12 marzo 2024, esterno notte: Luca Nardi divelle Novax Djokovic da lucky loser in un Atp 1000. Se vi siete svegliati ora avete letto bene, Nardi è agli ottavi di Indian Wells dopo aver estirpato il male.

L’impresa di cui avevamo bisogno per ritemprare le nostre utopie, l’impresa che annichilisce il nostro cinismo, la nostra classifica soprammobilistica, la data in cui Luca Nardi si affranca del nardismo, categoria dalla quale possiamo prenderci una rivincita storica. Casuale, improvvisa, estemporanea e quindi bellissima.

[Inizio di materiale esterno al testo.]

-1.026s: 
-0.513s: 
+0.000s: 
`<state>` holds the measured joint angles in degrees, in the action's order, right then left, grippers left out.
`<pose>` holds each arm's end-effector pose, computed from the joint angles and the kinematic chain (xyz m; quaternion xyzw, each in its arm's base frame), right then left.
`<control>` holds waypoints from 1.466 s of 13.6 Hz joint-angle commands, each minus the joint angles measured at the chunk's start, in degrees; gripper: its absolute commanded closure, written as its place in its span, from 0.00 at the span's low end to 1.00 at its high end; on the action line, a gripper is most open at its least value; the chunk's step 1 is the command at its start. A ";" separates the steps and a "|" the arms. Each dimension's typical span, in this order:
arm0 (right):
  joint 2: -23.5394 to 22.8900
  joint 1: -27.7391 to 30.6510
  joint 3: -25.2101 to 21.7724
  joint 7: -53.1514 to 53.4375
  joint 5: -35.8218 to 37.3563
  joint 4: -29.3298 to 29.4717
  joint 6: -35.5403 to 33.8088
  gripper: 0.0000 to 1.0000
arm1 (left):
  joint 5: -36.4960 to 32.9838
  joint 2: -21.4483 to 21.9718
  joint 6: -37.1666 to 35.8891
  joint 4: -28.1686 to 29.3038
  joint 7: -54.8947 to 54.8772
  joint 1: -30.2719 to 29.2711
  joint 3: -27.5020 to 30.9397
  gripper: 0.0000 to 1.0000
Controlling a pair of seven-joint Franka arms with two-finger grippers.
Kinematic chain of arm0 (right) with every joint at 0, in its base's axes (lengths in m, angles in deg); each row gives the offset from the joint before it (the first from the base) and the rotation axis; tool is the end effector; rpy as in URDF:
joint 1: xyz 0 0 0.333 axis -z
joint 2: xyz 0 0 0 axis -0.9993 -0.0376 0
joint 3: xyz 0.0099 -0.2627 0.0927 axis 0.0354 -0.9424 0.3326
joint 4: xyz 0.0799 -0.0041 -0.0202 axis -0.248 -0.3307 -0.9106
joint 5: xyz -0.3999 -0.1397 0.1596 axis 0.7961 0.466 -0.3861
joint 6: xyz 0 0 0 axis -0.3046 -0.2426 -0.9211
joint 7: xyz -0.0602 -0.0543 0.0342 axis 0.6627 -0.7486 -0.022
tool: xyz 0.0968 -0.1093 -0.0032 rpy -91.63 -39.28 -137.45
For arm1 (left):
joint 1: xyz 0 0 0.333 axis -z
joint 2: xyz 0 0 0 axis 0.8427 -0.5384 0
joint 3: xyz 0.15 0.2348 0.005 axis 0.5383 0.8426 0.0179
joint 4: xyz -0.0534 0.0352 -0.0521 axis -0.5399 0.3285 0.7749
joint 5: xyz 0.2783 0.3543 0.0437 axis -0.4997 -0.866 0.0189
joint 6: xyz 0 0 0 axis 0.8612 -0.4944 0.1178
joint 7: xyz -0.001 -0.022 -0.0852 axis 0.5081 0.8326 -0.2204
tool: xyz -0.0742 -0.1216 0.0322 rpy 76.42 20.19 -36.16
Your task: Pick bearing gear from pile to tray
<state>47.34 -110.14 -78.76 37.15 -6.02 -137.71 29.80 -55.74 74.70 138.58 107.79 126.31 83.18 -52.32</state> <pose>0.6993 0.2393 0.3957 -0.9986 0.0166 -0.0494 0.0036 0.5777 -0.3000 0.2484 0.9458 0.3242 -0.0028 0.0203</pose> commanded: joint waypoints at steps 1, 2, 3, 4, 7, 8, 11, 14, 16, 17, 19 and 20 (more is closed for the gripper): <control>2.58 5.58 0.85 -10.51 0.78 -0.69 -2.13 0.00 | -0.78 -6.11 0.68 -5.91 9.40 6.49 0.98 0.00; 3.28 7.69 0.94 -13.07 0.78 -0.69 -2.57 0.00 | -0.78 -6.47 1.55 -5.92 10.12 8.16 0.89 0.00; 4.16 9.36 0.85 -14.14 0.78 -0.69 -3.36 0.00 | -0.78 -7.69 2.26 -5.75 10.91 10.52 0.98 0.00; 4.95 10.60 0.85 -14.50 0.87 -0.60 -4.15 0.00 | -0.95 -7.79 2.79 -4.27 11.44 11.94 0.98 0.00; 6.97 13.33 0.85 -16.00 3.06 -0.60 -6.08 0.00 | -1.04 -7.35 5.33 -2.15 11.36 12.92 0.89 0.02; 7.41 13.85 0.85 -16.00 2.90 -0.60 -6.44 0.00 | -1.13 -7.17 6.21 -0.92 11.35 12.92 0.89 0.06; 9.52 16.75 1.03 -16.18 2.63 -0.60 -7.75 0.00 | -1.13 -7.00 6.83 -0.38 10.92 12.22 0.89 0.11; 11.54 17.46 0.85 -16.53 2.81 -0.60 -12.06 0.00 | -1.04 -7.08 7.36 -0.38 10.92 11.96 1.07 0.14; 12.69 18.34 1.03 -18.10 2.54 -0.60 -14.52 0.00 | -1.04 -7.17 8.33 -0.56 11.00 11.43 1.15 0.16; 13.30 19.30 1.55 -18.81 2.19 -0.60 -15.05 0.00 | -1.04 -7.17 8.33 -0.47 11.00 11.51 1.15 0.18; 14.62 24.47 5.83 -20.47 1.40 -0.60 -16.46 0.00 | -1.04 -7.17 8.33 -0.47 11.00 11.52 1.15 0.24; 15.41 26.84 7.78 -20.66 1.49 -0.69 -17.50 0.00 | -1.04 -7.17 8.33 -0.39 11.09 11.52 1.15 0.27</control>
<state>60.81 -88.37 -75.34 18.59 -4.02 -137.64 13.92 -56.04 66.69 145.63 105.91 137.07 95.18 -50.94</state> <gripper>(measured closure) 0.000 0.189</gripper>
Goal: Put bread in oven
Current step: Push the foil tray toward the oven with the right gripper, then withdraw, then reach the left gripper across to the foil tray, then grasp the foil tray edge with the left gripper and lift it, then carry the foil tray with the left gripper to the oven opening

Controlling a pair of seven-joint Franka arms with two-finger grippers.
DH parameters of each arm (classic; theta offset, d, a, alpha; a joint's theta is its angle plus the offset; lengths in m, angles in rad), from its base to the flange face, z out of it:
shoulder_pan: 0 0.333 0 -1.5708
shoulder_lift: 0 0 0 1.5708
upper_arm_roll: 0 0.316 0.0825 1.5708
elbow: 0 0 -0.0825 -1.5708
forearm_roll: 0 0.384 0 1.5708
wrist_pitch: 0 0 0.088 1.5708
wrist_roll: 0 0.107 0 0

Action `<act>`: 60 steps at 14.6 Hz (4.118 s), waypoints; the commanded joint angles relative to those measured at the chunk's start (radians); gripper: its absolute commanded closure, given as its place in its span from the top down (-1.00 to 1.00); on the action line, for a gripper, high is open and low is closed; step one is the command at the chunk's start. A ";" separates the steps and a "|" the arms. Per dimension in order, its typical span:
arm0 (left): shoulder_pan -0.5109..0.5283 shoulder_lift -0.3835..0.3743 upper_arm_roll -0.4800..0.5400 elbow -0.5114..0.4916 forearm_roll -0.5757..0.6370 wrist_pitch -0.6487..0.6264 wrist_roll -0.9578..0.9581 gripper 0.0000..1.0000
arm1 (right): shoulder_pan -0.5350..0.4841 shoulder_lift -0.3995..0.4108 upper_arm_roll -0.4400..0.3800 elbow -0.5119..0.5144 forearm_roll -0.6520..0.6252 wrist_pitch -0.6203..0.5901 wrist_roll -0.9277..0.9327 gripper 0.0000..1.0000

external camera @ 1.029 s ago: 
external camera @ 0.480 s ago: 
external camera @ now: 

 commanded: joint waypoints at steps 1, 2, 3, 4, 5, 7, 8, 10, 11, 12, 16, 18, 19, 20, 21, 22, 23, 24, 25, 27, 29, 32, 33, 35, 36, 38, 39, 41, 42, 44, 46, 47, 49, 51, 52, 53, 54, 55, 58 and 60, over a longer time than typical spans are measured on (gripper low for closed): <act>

La vittoria fuori dalle tavole statistiche, dalle regole, spruzza anarchia, regala insonnia e gastrite, vale l’attesa, genera iperboli di romanticismo salvifico.

È tempo di stracciare il poster del cannibale in camera con cui Luca è cresciuto.
È tempo di esultare senza grazia e mettere video in loop.
È tempo perfino di subire gli articoli mainstream dal titolo seo Chi è Luca Nardi o leggere messaggi di finti conoscitori del talento italiano più fogniniano in circolazione.

E non è tempo di essere prolissi, perché bisogna fare colazione e portare la figlia a scuola. Bisogna godere però. E dare respiro a queste righe scritte nella notte, in piedi, nel buio in corridoio sulle note del telefono.

Sì Luca Nardi ha divelto Djokovic. E del cronachismo non ce ne frega nulla.